= Diplosome =

Figure1. Illustrates the movement of a diplosome in the early stages of mitosis as described in Diplosome in Mitosis.

In cell biology, a diplosome refers to the pair of centrioles which are arranged perpendicularly to one another located near the nucleus. The diplosome plays a role in many processes such as in primary cilium development, spermiogenesis of teleosts, and mitosis. The rigid arrangement of centrioles in a diplosome is generally established after the procentriole is formed during mitosis.

== Role of Diplosome in Primary Cilia Development ==
Primary cilia develop from the diplosome.
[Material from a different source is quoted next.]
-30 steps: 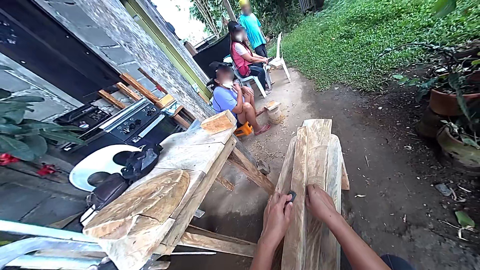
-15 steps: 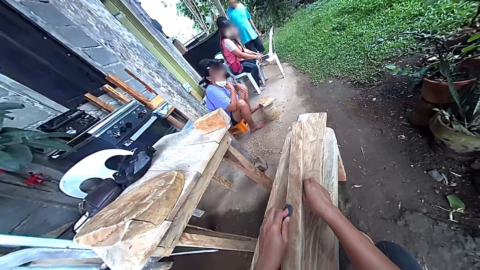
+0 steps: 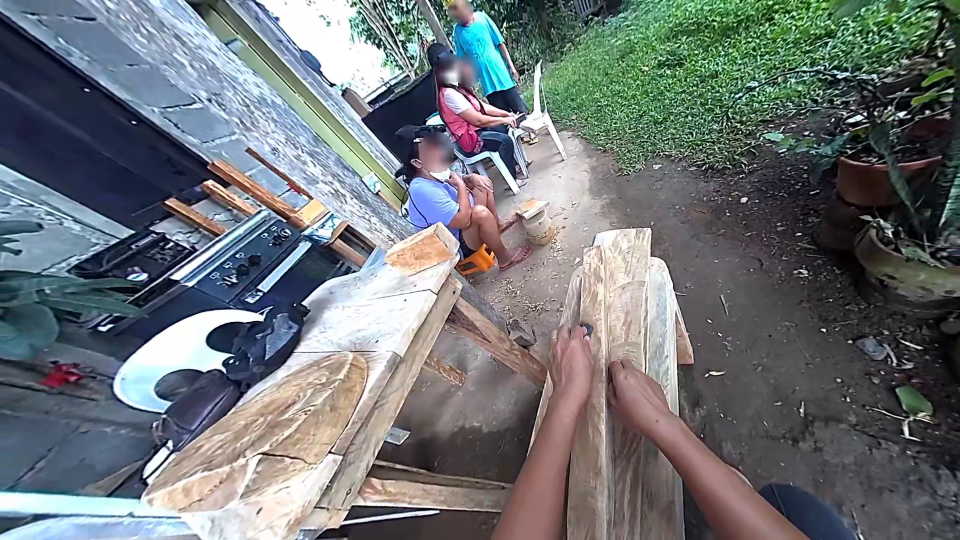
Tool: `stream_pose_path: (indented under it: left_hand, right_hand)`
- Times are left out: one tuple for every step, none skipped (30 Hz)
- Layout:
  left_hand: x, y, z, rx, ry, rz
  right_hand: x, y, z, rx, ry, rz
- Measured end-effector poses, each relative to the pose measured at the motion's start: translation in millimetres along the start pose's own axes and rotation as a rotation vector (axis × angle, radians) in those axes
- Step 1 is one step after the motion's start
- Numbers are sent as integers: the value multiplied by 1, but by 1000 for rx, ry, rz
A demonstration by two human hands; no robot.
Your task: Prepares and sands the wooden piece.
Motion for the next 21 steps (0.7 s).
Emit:
stream_pose_path:
  left_hand:
    - [-1,2,8,9,-2,11]
    - [-2,4,15,13,-7,26]
    - [-2,7,23,12,-13,40]
    - [-3,8,31,6,-17,53]
    - [-3,10,38,0,-18,63]
    - [-4,12,46,-3,-22,69]
    - [-5,13,53,-8,-21,71]
    - [-5,13,61,-7,-30,71]
    - [-6,13,68,-9,-37,71]
    - [-6,14,74,-14,-42,77]
    - [-6,14,79,-19,-49,79]
    - [-6,14,83,-23,-58,80]
    - [-6,13,84,-29,-66,78]
    - [-5,12,85,-41,-75,73]
    - [-4,9,83,-55,-87,72]
    - [-2,8,81,-70,-107,75]
    - [1,7,77,-85,-129,87]
    - [3,8,71,-99,-146,112]
    - [4,10,63,-112,-158,148]
    - [5,12,56,-117,-163,184]
    - [6,13,51,-120,-159,203]
  right_hand:
    - [0,-1,1,-16,3,2]
    - [0,-2,1,-31,4,5]
    - [1,-3,2,-39,1,4]
    - [2,-4,3,-42,-1,1]
    - [2,-4,4,-44,-5,-1]
    - [2,-3,5,-43,-3,0]
    - [2,-2,6,-37,3,3]
    - [3,-1,7,-32,6,9]
    - [4,-1,8,-33,7,12]
    - [5,-1,9,-36,5,13]
    - [5,-1,10,-39,2,12]
    - [5,0,11,-41,-1,9]
    - [5,0,12,-42,-2,5]
    - [5,0,12,-41,-3,4]
    - [5,0,12,-39,-4,4]
    - [5,0,12,-38,-7,9]
    - [6,-1,12,-39,-9,12]
    - [7,0,13,-42,-14,18]
    - [8,0,13,-43,-19,24]
    - [8,1,13,-43,-25,29]
    - [9,1,14,-40,-28,36]
Point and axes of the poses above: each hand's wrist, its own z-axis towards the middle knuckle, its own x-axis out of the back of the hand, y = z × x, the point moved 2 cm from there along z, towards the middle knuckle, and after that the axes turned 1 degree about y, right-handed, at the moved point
Although the mechanism is not defined, during prometaphase of mitosis the diplosome undergoes many changes to allow cilium resorption to occur.

== Role of Diplosome in Spermiogenesis of teleosts ==
The type of spermiogenesis the teleost will undergo is dependent on the location of the diplosome on the nucleus, which ultimately acts as the cause of where the flagellum will be. In type I spermiogenesis, the diplosome is located at a lateral position on the nucleus leading to a perpendicular flagellum to the nucleus. In type II spermiogenesis, the diplosome is located at the apical pole of the nucleus, creating a parallel flagellum to the nucleus. In both scenarios the diplosome will reach the nuclear fossa after nuclear rotation.

== Diplosome in Mitosis ==
Diplosomes first appear during G2 phase of the cell cycle. In the early stages of mitosis the diplosome will split and begin to move in opposite directions until both reach edges of the nucleus. At this point one diplosome will return to the center of the nucleus while the other continues over the edge moving toward the center on the opposite side of the nucleus. The separated diplosome will stay in place until the nuclear envelope has broken.